START Records for processing

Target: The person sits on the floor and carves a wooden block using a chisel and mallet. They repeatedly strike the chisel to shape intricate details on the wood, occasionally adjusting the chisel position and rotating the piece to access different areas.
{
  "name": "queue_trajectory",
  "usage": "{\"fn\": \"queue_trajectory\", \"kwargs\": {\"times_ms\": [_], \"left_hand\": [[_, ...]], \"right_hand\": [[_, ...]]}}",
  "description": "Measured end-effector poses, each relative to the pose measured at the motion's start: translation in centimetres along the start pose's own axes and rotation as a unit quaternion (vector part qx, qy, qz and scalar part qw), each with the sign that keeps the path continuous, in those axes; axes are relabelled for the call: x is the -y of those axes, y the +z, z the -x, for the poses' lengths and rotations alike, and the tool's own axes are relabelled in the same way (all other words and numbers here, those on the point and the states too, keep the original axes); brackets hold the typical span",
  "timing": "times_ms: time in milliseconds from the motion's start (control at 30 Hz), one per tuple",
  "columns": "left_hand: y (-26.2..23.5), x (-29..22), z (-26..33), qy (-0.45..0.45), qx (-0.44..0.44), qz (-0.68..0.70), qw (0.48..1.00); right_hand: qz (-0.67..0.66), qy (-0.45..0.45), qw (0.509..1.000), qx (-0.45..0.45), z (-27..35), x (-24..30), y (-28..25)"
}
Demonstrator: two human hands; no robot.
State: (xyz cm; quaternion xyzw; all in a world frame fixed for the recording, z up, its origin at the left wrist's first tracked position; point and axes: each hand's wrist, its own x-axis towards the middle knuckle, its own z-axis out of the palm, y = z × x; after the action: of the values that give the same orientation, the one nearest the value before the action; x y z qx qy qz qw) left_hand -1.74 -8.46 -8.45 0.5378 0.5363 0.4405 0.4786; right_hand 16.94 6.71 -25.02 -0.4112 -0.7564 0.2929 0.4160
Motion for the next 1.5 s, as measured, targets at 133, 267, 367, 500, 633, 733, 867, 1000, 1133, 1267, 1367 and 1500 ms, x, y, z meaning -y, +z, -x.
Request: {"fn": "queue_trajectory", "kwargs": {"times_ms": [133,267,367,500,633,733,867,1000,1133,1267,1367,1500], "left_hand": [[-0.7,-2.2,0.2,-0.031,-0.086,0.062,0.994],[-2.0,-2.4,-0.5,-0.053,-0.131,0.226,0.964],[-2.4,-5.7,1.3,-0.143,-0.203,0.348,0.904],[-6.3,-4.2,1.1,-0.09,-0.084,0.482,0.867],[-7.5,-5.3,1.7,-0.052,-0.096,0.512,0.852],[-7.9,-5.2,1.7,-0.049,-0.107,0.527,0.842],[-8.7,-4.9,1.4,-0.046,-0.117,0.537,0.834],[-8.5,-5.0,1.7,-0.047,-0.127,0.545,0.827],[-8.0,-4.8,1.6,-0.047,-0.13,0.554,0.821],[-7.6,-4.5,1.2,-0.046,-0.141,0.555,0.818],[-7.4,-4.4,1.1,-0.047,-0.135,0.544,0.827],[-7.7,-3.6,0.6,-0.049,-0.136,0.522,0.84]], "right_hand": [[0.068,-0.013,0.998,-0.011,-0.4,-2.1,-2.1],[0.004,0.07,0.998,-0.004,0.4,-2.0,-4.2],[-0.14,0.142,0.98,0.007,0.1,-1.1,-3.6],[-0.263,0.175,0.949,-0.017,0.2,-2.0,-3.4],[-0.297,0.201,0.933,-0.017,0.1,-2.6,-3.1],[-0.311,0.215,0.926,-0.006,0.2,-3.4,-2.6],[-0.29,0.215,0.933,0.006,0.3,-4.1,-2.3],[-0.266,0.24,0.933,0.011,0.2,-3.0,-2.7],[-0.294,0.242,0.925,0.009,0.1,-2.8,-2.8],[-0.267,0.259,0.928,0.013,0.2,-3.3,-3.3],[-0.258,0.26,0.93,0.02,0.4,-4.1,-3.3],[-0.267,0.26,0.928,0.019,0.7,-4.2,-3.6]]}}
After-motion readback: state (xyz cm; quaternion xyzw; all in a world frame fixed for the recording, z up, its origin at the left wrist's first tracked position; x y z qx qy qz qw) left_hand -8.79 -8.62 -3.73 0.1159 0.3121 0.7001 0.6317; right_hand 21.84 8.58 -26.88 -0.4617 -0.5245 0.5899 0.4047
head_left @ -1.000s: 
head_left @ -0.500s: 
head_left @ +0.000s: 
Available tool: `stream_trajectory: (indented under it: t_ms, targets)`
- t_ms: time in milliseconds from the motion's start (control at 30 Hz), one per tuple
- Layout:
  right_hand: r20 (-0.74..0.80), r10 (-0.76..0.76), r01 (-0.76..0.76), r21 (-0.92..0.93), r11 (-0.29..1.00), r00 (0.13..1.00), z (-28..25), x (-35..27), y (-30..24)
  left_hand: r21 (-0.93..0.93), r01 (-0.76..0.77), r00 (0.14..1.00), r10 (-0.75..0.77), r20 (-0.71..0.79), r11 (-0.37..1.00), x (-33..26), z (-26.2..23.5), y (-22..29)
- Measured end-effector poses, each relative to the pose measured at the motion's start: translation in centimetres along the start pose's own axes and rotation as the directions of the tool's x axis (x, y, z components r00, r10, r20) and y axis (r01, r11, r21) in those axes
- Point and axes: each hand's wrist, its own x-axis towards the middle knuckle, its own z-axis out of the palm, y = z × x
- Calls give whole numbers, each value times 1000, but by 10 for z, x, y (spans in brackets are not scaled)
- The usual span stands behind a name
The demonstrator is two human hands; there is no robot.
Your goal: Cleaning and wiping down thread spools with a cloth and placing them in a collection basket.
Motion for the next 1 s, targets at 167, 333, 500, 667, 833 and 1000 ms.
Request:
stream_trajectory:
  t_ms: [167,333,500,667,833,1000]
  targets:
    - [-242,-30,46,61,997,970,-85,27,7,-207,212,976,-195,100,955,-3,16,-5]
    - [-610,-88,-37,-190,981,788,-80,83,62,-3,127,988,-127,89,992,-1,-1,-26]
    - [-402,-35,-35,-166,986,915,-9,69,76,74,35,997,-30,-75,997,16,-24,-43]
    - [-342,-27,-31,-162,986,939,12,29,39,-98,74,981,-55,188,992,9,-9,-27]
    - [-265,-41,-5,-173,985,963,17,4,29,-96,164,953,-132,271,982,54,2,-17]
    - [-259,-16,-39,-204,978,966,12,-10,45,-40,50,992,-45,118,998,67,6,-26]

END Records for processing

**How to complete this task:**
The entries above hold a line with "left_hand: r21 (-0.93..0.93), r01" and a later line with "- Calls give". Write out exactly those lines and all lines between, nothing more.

**Completed exercise:**
  left_hand: r21 (-0.93..0.93), r01 (-0.76..0.77), r00 (0.14..1.00), r10 (-0.75..0.77), r20 (-0.71..0.79), r11 (-0.37..1.00), x (-33..26), z (-26.2..23.5), y (-22..29)
- Measured end-effector poses, each relative to the pose measured at the motion's start: translation in centimetres along the start pose's own axes and rotation as the directions of the tool's x axis (x, y, z components r00, r10, r20) and y axis (r01, r11, r21) in those axes
- Point and axes: each hand's wrist, its own x-axis towards the middle knuckle, its own z-axis out of the palm, y = z × x
- Calls give whole numbers, each value times 1000, but by 10 for z, x, y (spans in brackets are not scaled)

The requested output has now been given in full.